The beach at Ponta Negra was lovely but full of vendors. We were approached several times with offerings of ice-cream, drinks, jewellery and general bits and bobs but thankfully we were not pressured too much. We walked to the end of the beach and found a café where we had a drink, a can of diet coke in a beach front restaurant cost 2 reals (about 60p). 

Dark and stormy

We walked back along the beach and got a taxi to the Praia shopping centre, which was recommended by the Gary. We were not overly impressed as there wasn’t much there. But Zoe managed to find a little stall where she enjoyed a strawberry and marshmallow kebab covered in chocolate!

I eventually found a small bank but they wouldn’t change my travellers cheques as I had forgotten to sign them! It had been quite some time since I used TC’s as even back in 2008 I would usually take cash and use ATM’s so I was not really sure why I took TC’s that time! 

It was very hot and uncomfortable, even in the shopping centre so we got a taxi back to the hotel and had lunch. It was overcast all afternoon which we spent by the pool. I had a relaxing time on a sun lounger finishing my book and drinking more caipirinhas. 

Later that evening in the room the air conditioning had stopped working. The electricity is a bit dodgy and sometimes if there is a power cut, even a slight one, the AC is the first thing to stop working. It usually gets fixed at some point! 

Dinner in the French restaurant

Tonight we had booked our meal at the French restaurant. There is a French and an Italian at the hotel and guests are allowed a meal in one of them each week as part of the all-inclusive deal. The French restaurant was in a lovely location, it is a triangle shape and overlooks the sea. We were shown to our table which was set with 3 wine glasses each!

We had already chosen from the menu and we were first served drinks before a delicious platter of prawns in thousand island dressing, lobster, olives, salami and cheese was brought to us. The food was delicious. As I had a pina colada as my drink, as soon as I finished one, the waiter kept bringing another! They got a bit sickly after a while. I really wanted a nice glass of red wine, but the reputation for the wine wasn’t great.  

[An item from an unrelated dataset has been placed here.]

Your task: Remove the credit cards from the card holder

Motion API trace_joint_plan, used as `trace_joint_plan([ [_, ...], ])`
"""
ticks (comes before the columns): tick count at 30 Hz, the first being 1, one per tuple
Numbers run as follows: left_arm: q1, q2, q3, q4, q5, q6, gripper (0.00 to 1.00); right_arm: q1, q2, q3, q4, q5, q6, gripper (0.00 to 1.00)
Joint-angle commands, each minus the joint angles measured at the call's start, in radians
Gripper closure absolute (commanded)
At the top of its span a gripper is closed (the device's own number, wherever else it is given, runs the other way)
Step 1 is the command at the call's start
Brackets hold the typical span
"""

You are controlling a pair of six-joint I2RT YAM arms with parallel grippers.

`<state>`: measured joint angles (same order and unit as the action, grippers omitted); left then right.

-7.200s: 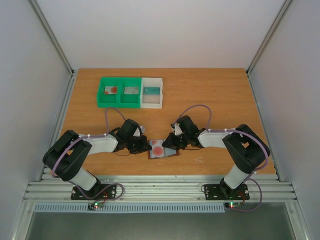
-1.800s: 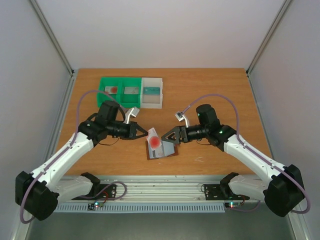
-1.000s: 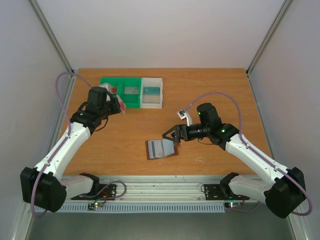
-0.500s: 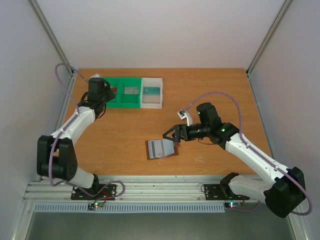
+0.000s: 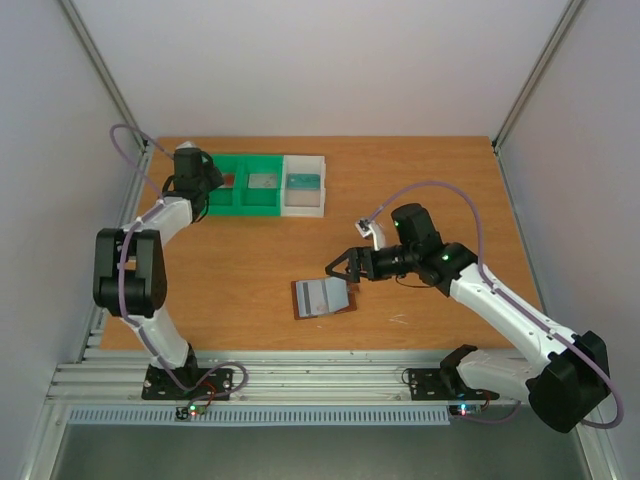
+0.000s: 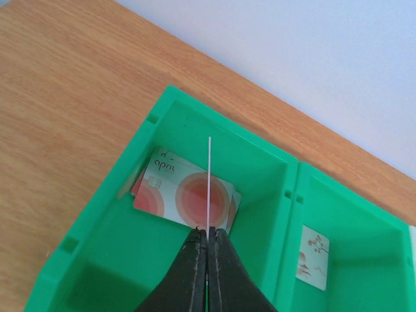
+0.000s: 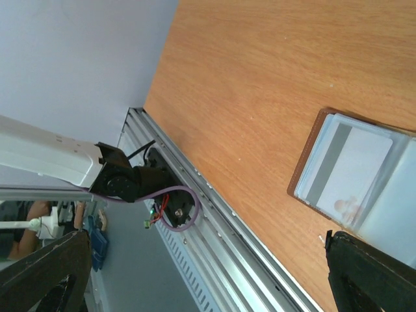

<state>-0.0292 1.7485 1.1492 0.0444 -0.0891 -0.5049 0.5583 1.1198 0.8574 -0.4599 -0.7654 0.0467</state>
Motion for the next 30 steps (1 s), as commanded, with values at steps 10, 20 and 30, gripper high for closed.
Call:
trace_joint_plan([
  [10, 0.017, 0.18, 0.14, 0.153, 0.083, 0.016, 0.99, 0.002, 0.054, 0.04, 0.021, 0.027, 0.007, 0.02],
  [20, 0.017, 0.26, 0.209, 0.102, 0.115, 0.037, 0.98, 0.002, 0.07, 0.057, -0.009, 0.052, -0.015, 0.02],
  [30, 0.017, 0.297, 0.239, 0.038, 0.101, 0.076, 0.96, 0.003, 0.074, 0.066, -0.028, 0.07, -0.03, 0.02],
])
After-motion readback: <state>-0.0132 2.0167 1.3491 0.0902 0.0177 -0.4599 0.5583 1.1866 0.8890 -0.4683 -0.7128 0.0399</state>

We all had a starter of chicken caesar salad which was good. I then had shrimp soufflé which was served with rice and fish in hollandaise sauce. James and Zoe both had steak in red wine sauce. For dessert I had crepe suzette. It was all excellent and we felt that we were really being treated to a wonderful meal. We all felt completely stuffed after the meal and had decided to go for a walk to the sea, but it had started to rain.

Hotel day

We began with a short walk along the beach to the rocks first thing and saw some crabs in the rock pools. James and Zoe spent most of the morning in the pool while I spent most of it reading a book. We had our favourite shady spot at a table on the boardwalk between the sea and the pool.

I blew up an airbed for James and Zoe to use to go down the slide. At lunchtime I tried the red wine for the first time but it was terrible so I had to stick with cocktails.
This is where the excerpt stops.